Mom: You're Qhamani's father Bonga? How old is Qhamani? When did you tw- wow!

Silence again.

I got up and walked to my room, Qhamani must have followed me because I heard his mother calling him to sit down and he responded "Yhima mama torho" as he walked right behind me. I got in and allowed him inside before we closed the door and went to the bed. We sat down and looked at each other, I was wondering, how could I have not known? How could I miss such an important part kuyo yonke le puzzle? Why didn't my ancestors show me this? How could they allow me to fall for him knowing he was my blood brother? Not even a cousin ke? An entire brother? I hated them, they had all the power to give me clues, to open my eyes, to warn me but instead, they chose to be silent?

Qhamani: Stop crying, you're breaking my heart.

Me: When did you find out?

Qhamani: Today, I saw pictures of your dad from Siya's WhatsApp status updates. I also didn't believe it, then I showed mom and she confirmed.

Me: So she knew all along? That we're siblings?

Qhamani: She knew your mom, she didn't know you are her daughter. I don't know if that makes sense.

I didn't respond...

Qhamani: To be fair I feel like mom was a side chick, because how else do you explain this? We're almost the same age and dad was married to your mother, meaning that he couldn't have been in a serious relationship with my mother. She must have been his side.

Me: I don't think they were married when they got us. So one of our moms could have been the side, not necessarily your mom.

Qhamani: But from what you've always told me your folks were in a serious relationship.

Me: Oh I hate him!

Qhamani: You're upset, we both are.

Me: I'm not upset Qhamani, I'm angry. How could dad do this? Why did he even come back?

Qhamani: I think we should give him a chance to explain, even if it's not today. But he does owe all of us an explanation.

Me: I don't want it, I want him gone back to where he came from. He can go and marry u makazi bazenzele eyabo ihappy family for all I care. I don't want to see him.
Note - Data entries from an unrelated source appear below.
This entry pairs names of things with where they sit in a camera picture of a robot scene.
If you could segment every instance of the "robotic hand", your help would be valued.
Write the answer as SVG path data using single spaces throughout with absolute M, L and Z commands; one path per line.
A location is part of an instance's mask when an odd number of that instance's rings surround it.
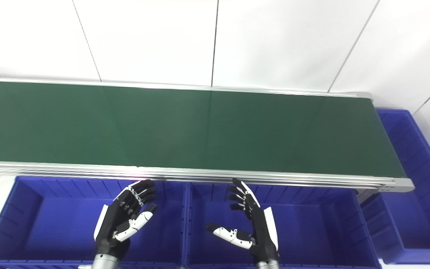
M 241 180 L 233 179 L 235 186 L 228 186 L 233 192 L 228 198 L 238 203 L 231 204 L 232 210 L 244 211 L 251 221 L 253 234 L 215 223 L 208 223 L 206 229 L 214 235 L 245 249 L 249 249 L 257 269 L 279 269 L 278 236 L 271 207 L 261 210 L 260 204 L 250 188 Z
M 94 230 L 97 254 L 92 269 L 116 269 L 125 256 L 133 234 L 150 220 L 157 209 L 154 182 L 145 179 L 124 188 L 111 205 L 104 205 Z

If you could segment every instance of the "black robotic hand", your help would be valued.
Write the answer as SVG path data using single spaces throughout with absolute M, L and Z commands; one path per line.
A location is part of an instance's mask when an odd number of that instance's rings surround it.
M 149 203 L 155 199 L 154 182 L 145 179 L 130 184 L 114 199 L 111 205 L 104 205 L 94 230 L 96 259 L 93 269 L 115 268 L 128 251 L 130 239 L 150 220 L 157 205 Z
M 246 217 L 251 220 L 253 234 L 215 223 L 208 223 L 206 229 L 238 247 L 249 249 L 256 268 L 278 269 L 278 236 L 271 207 L 262 210 L 255 195 L 244 182 L 233 179 L 233 183 L 235 186 L 228 186 L 233 192 L 228 198 L 238 203 L 231 204 L 230 208 L 244 211 Z

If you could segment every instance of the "blue plastic bin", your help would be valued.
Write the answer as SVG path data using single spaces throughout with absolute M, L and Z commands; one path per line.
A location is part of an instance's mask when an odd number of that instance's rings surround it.
M 250 187 L 263 207 L 273 209 L 283 268 L 380 268 L 352 189 Z M 185 267 L 253 269 L 249 251 L 205 231 L 208 222 L 253 231 L 226 196 L 226 184 L 191 185 Z
M 430 264 L 430 147 L 409 111 L 378 113 L 416 189 L 378 194 L 363 203 L 371 237 L 385 263 Z
M 128 180 L 18 177 L 0 214 L 0 269 L 69 269 L 92 264 L 103 204 Z M 121 268 L 181 266 L 187 183 L 156 182 L 158 211 L 131 238 Z

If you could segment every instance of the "green belt surface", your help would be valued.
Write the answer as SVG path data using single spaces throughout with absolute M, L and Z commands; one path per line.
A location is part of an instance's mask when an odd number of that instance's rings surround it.
M 18 82 L 0 161 L 406 177 L 367 98 Z

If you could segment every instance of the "aluminum frame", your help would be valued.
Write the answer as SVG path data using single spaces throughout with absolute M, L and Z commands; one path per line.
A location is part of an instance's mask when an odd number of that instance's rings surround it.
M 397 177 L 55 163 L 0 162 L 0 175 L 128 180 L 150 178 L 211 183 L 229 183 L 233 177 L 237 177 L 249 184 L 375 189 L 389 192 L 414 189 L 410 179 Z
He sighed, pulling me close for a cuddle.

I closed my eyes and allowed my tears to freely flow from the corners. I didn't understand why Qhamani was so chilled about this whole thing too because soon we were going to be forced to break up. And I loved him, I wanted to be with him. We had big dreams, we had life-long plans for ourselves. We belonged together.

Qhamani: I love you.

Me: Don't say that.

Qhamani: I do, what do you want me to say? I love you.

I broke down, for the umpteenth time.

A soft knock sounded and I ignored it, the knocker saw it best to just open the door and walk in. I looked up, it was Siya. He cleared his throat and sat on the bean bag that once sat Musa earlier that day.

Siya: I don't know what to say...

Me: Don't say anything.

Siya: I'm sorry mntase.

Me: Junior...

Qhamani: Akenzanga nto u Siya babe.

Me: Makathule kaloku, makandiyeke.

We sat in that silence, all three of us.

****

A week after...

I was back to having weird visions and dreams ngo makazi and her grandmother, and the dreams were disturbingly too frequent for my liking. But I couldn't care less, I ignored them. I ignored everything and anything that wanted me to connect with my ancestors, I was angry at them more than at my dad. I just wanted to blank out everything from my mind. Why couldn't they just leave me alone?

I collapsed at school, and when I came to, Junior was sitting right next to me in the sickbay. I sat up, and asked him to bring me water, he did. After drinking two glasses, I drew a deep breath and started wearing my shoes...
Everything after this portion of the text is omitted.